菅首相の“本音”が飛び出た言い間違い

 菅首相は官房長官時代にも、重大な言い間違いをしている。'19年3月11日に開かれた東日本大震災8周年追悼式の開式の辞で“追悼式”と言うべきところを“記念式典”と言ってしまったのだ。同日に行われた記者会見で、言い間違いを謝罪した。この騒動に対して藤井先生は、

「菅首相は“記念式典”にいっぱい参加されているんだろうなと思いました(笑)。だからポロッと出てしまったんだと思います」

 1月13日、緊急事態宣言の対象地域拡大を伝える際、“福岡”“静岡”と言ってしまったことには、

「特別な感情があるわけではないと思います。自分の中でよく行く場所だったり、言いなれた言葉をつい選んでしまっただけでしょう」

 この2つにはあまり意味は感じない、と藤井先生。だが、菅首相の本心が表れた言い間違いがあるという。

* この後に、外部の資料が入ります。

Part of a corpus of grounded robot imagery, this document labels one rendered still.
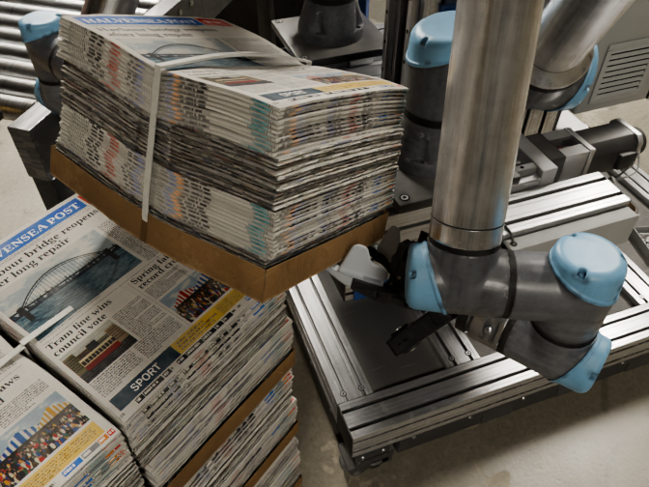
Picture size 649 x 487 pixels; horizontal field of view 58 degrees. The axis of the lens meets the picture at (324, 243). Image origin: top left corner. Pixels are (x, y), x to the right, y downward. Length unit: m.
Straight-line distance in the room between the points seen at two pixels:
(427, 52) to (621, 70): 0.54
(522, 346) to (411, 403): 0.69
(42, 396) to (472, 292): 0.49
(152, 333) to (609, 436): 1.30
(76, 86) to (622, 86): 1.03
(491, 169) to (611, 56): 0.75
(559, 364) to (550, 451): 0.96
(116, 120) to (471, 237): 0.45
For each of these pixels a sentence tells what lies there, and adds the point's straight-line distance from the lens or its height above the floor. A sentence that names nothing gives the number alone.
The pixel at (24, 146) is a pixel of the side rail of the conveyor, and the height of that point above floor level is 0.76.
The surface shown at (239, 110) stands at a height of 1.09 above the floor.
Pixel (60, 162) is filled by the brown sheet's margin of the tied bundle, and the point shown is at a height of 0.94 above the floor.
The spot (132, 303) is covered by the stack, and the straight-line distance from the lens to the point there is 0.80.
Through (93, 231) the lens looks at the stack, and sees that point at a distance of 0.92.
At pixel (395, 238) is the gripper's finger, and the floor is 0.84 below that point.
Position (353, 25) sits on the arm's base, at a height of 0.86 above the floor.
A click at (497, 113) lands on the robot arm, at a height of 1.13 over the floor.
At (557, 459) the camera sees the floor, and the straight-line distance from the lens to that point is 1.67.
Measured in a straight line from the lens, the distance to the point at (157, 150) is 0.72.
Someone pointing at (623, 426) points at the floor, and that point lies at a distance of 1.78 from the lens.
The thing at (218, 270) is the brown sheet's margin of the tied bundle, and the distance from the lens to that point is 0.69.
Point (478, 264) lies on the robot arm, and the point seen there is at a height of 0.99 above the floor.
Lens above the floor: 1.42
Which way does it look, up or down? 45 degrees down
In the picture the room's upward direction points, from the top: straight up

「1月22日、緊急事態宣言の延長について“翌月まで延長”を“翌日まで延長”と言ってしまったことがありましたよね。あれに関しては、菅首相の深層心理が表れています。さすがに翌日までとは思っていなかったでしょうが“緊急事態宣言をなるべく早く終わらせたい”という思いでしょう。GO TOトラベルを推し進めていましたから」

 見られ方や話し方を気にしすぎてしまうことで、話す内容の注意力のキャパシティーがいっぱいになって、ついつい本音が出てしまう。

「このときは菅首相の“自分はこの方向性で進めていきたい”という思いが完全に透けてみえましたよね」

一方的なお願いばかりする答弁も

 言い間違いだけでなく、菅首相の一方的なお願いばかりする答弁も気になる、と藤井先生。

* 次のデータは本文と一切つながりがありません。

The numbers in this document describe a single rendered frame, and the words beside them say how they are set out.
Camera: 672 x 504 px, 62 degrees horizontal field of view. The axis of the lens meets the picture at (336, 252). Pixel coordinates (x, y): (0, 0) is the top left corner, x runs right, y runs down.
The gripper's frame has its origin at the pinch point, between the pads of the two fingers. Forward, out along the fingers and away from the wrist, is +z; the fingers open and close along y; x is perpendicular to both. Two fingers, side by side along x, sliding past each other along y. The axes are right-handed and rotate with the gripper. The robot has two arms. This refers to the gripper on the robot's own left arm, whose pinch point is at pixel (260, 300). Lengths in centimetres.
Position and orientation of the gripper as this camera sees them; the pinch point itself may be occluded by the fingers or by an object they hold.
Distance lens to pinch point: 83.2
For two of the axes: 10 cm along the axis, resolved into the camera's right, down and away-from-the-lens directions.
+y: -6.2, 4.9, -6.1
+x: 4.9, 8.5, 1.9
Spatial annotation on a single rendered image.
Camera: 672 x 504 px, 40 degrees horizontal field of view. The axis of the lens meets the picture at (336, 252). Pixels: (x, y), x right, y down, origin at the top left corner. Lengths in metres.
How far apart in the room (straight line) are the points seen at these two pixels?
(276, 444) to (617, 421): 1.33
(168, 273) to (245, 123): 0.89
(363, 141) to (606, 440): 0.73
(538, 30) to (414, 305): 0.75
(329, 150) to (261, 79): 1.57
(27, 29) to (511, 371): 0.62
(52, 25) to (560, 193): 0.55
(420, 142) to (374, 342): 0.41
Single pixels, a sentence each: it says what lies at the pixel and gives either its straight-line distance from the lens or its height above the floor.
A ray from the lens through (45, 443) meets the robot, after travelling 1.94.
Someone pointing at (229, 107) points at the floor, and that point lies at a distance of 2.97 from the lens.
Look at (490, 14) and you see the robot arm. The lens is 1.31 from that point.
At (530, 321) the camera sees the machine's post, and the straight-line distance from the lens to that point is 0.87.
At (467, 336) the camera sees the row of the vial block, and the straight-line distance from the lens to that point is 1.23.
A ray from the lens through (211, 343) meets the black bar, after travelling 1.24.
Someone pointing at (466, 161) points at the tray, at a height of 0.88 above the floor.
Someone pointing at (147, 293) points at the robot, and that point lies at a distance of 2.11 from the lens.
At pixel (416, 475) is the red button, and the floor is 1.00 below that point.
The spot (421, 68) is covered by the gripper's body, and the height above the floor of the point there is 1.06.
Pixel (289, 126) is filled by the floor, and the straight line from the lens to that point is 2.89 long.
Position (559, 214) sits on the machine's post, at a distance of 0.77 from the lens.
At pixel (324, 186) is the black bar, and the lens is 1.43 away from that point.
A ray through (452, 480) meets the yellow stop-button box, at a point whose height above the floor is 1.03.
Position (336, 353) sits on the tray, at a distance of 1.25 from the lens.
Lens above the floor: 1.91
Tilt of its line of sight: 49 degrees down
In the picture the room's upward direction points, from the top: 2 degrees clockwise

「国民全員でコロナに立ち向かっているわけですから、見返りを求めるものではないのですが、通常の人間関係に置きかえると、お願いばかりされていると受け入れられなくなるもの」

 昔の政治家は今よりも権威があったのでトップダウン的な考え方も受け入れられたが、

「SNSを通じてほかの人がどんな意見を持っているのかをみんながわかる時代。いい意味でも悪い意味でも物事を客観的に考えられるようになっています」

 そんな現代においては、

「“一緒にやりましょう”“僕はこれをやりますから、みなさんはこれをしましょう”という“取引”のようなコミュニケーションが受け入れられやすいです」

 そんな菅首相にも、コミュニケーションにおいて評価できる部分もあるという。

「あの朴訥さは、国民に好意的にとらえられているでしょう。菅首相は話すと独特のイントネーションがあって、そこにポジティブなイメージを持つ人もいます」

 日本人は郷土意識が強く、その地方に住んでいなくても、方言を話すだけで好印象を持たれる傾向は高いという。